» Exercise objective: Pull each line holding the word "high" from the data.

» Available data:
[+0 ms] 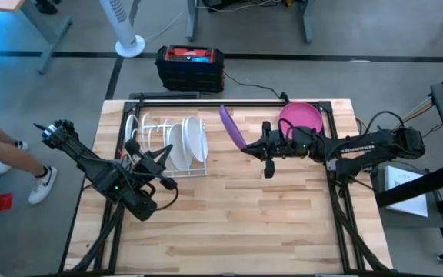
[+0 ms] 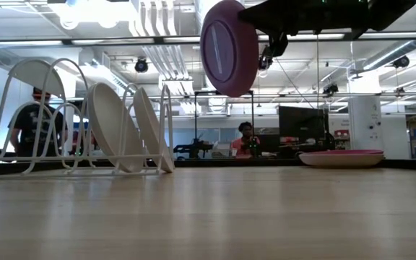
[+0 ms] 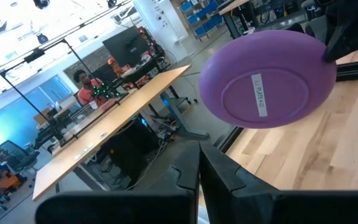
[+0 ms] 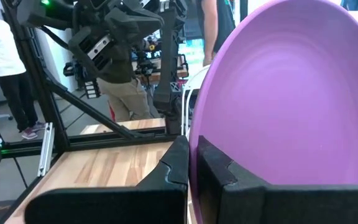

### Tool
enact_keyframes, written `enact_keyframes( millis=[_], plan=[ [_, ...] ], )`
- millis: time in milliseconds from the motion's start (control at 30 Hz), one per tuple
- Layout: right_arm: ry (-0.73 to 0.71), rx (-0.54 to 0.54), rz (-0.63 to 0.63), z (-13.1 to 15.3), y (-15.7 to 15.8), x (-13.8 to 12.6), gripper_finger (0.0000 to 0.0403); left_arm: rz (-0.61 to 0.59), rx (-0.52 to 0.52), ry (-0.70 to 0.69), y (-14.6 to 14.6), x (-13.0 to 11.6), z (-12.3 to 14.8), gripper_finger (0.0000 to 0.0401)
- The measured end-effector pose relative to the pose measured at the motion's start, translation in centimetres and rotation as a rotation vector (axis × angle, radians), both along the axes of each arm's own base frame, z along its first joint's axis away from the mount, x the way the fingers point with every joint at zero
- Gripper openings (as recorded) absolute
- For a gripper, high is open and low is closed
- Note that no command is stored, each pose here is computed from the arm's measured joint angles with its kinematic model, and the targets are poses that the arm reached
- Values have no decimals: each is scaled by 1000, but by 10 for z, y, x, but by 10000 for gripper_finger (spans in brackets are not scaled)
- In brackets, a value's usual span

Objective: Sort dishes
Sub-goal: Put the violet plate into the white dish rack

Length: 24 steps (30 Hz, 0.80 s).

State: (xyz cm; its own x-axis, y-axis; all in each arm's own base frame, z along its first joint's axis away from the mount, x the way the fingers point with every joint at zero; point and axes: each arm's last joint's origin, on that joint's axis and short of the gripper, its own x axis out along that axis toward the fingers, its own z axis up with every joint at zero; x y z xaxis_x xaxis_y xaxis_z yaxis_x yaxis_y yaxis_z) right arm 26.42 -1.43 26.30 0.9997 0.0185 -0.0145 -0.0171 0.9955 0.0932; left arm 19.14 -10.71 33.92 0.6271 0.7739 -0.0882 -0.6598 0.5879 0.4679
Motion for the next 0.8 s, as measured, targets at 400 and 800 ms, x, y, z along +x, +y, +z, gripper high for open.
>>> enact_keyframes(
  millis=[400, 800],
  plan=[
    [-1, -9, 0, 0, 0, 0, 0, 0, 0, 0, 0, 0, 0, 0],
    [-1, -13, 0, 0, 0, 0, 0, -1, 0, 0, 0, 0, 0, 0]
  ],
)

» Output for this task:
- For a gripper, high is open and low is closed
Motion for the next 0.8 s, as measured, targets at 400 and 800 ms, x, y, z along +x, +y, +z, gripper high for open.

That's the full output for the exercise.